→ Problem to solve
Output all of the data exactly, keeping any images out of the copy.

→ Supplied information
────────────────
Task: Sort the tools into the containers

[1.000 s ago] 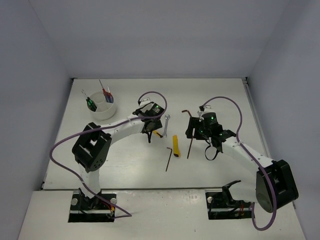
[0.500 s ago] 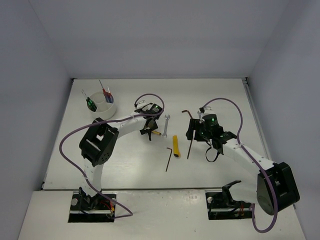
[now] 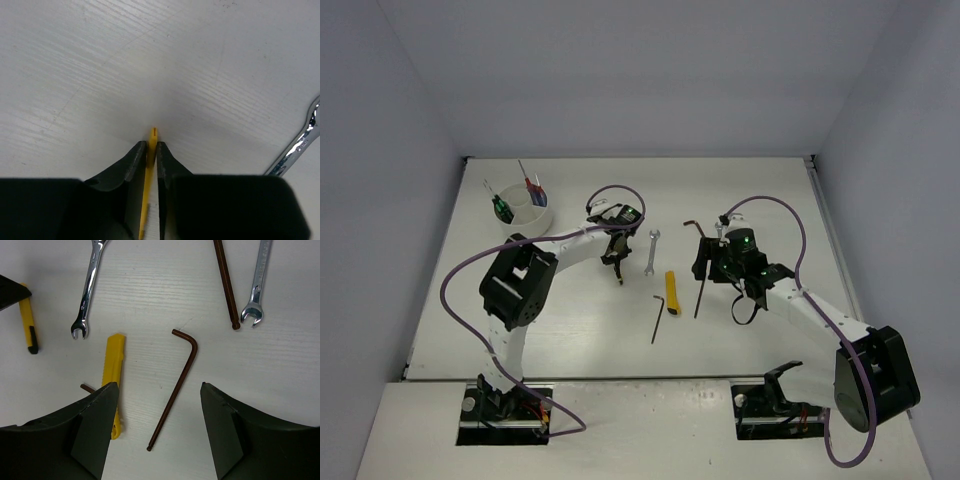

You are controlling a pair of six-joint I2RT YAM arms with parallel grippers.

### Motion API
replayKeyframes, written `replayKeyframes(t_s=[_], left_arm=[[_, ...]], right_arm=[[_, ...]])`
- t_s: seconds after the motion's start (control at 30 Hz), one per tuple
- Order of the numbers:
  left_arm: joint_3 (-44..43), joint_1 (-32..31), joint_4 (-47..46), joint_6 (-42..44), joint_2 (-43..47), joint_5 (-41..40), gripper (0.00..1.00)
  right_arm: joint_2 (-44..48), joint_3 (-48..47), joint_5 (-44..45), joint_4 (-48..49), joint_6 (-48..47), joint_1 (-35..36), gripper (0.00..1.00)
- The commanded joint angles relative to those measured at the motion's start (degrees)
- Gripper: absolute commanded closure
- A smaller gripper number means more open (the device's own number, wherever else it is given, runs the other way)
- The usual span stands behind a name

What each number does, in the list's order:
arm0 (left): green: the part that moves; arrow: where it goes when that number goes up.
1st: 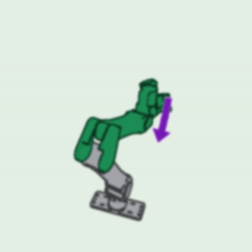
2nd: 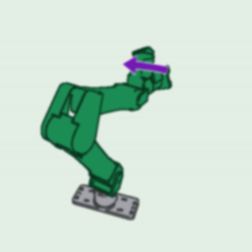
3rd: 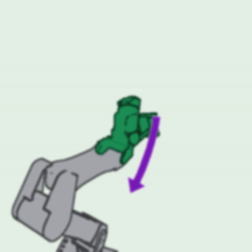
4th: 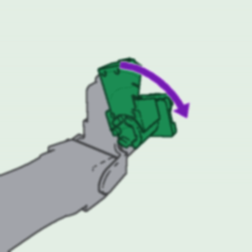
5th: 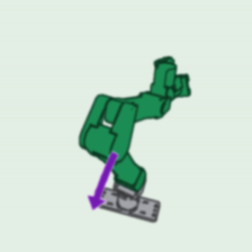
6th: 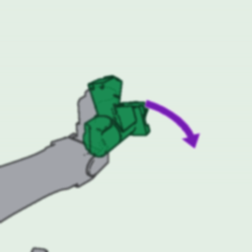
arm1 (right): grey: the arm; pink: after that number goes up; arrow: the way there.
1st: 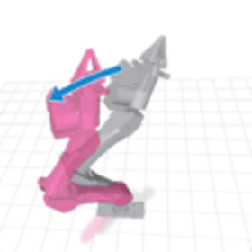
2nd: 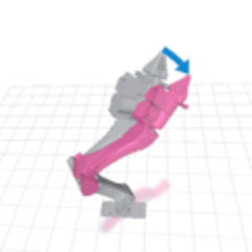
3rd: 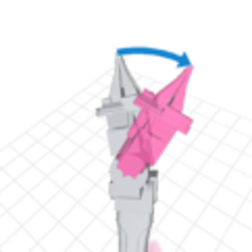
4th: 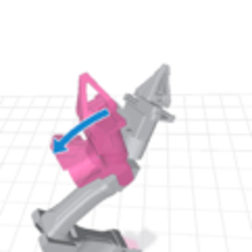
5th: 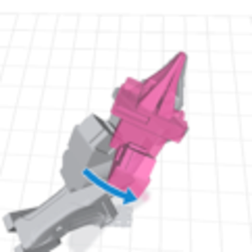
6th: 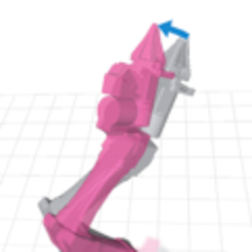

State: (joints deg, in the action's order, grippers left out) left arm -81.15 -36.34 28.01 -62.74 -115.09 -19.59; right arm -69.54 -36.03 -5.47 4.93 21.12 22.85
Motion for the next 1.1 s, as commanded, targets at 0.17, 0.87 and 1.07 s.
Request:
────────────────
→ Response below
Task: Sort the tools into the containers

[1.000 s ago] 
[0.500 s ago] 
[now] 

You are controlling a pair of six-joint I2RT YAM arms with parallel grippers.

### Motion API
replayKeyframes, written `replayKeyframes(t_s=[_], left_arm=[[_, ...]], right_arm=[[_, ...]])`
- t_s: seconds after the motion's start (control at 30 Hz), one per tuple
- Order of the numbers:
  left_arm: joint_3 (-44..43), joint_1 (-32..31), joint_4 (-47..46), joint_6 (-42..44), joint_2 (-43..47), joint_5 (-41..40), gripper (0.00..1.00)
  right_arm: joint_2 (-44..48), joint_3 (-48..47), joint_5 (-44..45), joint_4 (-48..49), joint_6 (-48..47), joint_1 (-35..36), gripper (0.00..1.00)
- The commanded joint angles relative to those measured at the motion's start (degrees)
- Gripper: absolute commanded closure
- A smaller gripper number means more open (the device's own number, wherever else it is given, runs the other way)
- The usual span stands behind a name

What each number does, in the list's order:
arm0 (left): green: the part that moves; arrow: where it goes when that number goes up.
1st: 
2nd: 
3rd: 
4th: 
5th: 
6th: 
arm1 (right): grey: the arm; pink: after that number goes up; arrow: the way there.
1st: 
2nd: 
3rd: 
4th: 
5th: 
6th: 

State: (joints deg, in the action's order, grippers left out) left arm -81.15 -36.34 28.01 -62.74 -115.09 -19.59; right arm -69.54 -36.03 -5.47 4.93 21.12 22.85
Motion for the next 1.1 s, as commanded, targets at 0.17, 0.87 and 1.07 s.
Request:

This completes the answer.